バスキュラーは血管という意味で、血液へのアクセスということです。慢性腎不全では週に3回ほど3~5時間の血液透析を行い、大量の血液をきれいにします。血液へのアクセスとは「透析をできるようにするための血液に到達する道」のようなイメージです。シャント(動脈と静脈をつなぎ合わせた血管)があると血液透析には便利です。毎回、3㌢の2本の太い針をシャント血管に刺します。細い針でもシャント用の針は1・5㍉です。採血や点滴用の針と比べて、かなり太い。透析患者さんは、刺される痛みもありますし、血管にも、何度も無理が掛かります。シャントを作るのも、治すのもわれわれの仕事です。

 内シャントには、自分の血管をつなげる自己血管内シャント(シャント)と人工血管を仲立ちとした人工血管内シャント(グラフト)があります。人工血管には、ポリウレタン製やe―PTFE製が多数ありますが、人工血管の性能は、自己血管よりも劣ることが多く、10年以上使える方もいれば、4カ月ほどで使用できなくなる方もいます。穿刺(せんし)しやすいからといって、最初から人工血管が良いというわけではありません。私たちは シャントでも、グラフトでも、心臓に無理が掛からずに長持ちするように考え、手術をしております。最近では、シャントであってもグラフトであっても、生存率には差が無いとの報告もあります。

 シャントを長持ちさせる秘訣(ひけつ)はあるのでしょうか? これがなかなか難しく、動脈と静脈のつなぎ目を大きくすれば、詰まりづらいシャントやグラフトにはなりますが、それでは流れが多過ぎて、心臓への負担が大きくなってしまいます。
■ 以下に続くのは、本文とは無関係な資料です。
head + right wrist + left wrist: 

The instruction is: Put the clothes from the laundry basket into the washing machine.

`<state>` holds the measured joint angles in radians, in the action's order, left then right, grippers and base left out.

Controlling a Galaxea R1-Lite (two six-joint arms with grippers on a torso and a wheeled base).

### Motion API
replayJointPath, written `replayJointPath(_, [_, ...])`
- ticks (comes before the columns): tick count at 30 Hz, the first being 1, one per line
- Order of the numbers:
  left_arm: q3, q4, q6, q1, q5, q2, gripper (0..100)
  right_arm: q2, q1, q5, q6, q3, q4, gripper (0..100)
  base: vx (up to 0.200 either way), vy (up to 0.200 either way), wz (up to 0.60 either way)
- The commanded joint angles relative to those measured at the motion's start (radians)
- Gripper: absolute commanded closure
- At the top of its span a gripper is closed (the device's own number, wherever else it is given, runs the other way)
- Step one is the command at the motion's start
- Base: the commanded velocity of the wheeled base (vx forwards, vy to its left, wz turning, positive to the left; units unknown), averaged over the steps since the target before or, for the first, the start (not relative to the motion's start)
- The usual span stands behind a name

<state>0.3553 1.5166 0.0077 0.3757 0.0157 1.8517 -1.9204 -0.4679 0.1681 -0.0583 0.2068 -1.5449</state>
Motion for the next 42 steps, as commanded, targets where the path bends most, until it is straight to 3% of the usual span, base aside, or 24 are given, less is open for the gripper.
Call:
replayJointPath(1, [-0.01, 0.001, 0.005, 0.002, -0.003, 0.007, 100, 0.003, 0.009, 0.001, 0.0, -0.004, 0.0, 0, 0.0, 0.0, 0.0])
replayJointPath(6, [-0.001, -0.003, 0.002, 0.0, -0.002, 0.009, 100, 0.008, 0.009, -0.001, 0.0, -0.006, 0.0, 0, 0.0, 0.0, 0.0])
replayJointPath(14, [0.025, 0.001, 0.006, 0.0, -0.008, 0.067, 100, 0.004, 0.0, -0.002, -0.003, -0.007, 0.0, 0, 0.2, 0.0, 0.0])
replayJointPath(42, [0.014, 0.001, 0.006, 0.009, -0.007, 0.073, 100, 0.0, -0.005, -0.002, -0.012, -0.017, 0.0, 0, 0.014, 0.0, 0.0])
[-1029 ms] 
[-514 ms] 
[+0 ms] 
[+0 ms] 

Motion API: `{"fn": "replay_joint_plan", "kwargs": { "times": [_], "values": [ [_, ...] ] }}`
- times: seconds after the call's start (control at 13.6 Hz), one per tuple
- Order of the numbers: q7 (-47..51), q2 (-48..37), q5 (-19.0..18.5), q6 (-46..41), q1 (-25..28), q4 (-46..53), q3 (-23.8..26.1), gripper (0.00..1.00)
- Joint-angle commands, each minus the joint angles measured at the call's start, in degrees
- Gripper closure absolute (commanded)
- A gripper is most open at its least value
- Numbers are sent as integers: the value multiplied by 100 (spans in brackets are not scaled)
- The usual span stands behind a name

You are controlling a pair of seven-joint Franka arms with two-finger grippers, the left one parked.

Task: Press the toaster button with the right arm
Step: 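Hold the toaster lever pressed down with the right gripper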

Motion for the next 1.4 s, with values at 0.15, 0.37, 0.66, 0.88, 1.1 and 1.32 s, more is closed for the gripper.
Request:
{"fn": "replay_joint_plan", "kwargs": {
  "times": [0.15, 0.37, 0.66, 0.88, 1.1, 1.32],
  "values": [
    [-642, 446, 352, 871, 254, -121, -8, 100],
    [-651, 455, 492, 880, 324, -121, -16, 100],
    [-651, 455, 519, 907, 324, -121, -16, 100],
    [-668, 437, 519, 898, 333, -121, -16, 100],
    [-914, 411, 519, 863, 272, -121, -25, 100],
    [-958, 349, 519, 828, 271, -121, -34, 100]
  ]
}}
そもそも動脈と静脈をつなぐことは非生理的です。あちらを立てれば、こちらが立ちません。シャントを長持ちさせるためには、PTA(経皮的血管形成術)が簡便です。PTA狭くなった血管の中に風船を入れて膨らませる手技のことです。血管は自転車のように買い替えができませんから、使えるシャントは長く使うことが大事です。PTAは狭くなった場所をバルーン拡張し、シャントやグラフトを長持ちさせる方策です。

 現在、透析患者さんには、透析の開始から40年以上の寿命があるとも言われており、長期に血液透析ができるような計画性が必要です。最初に内シャントを作り、その後バルーン拡張で修復を繰り返して行い、さらには人工血管を使用、またバルーン拡張で修復して、長持ちさせます。シャントやグラフトが難しくなった場合は、動脈を直接刺すための上腕動脈表在化手術、またはカフ型長期留置カテーテル留置を検討します。

 患者さん一人ひとり、最適な血液透析方法は違うため、誰にでも正解、という方策はありません。透析医療には手術技術がとても大事です。医師は常に研さんし、高い技術を受け継ぎ、最適な医療を継続する必要があります。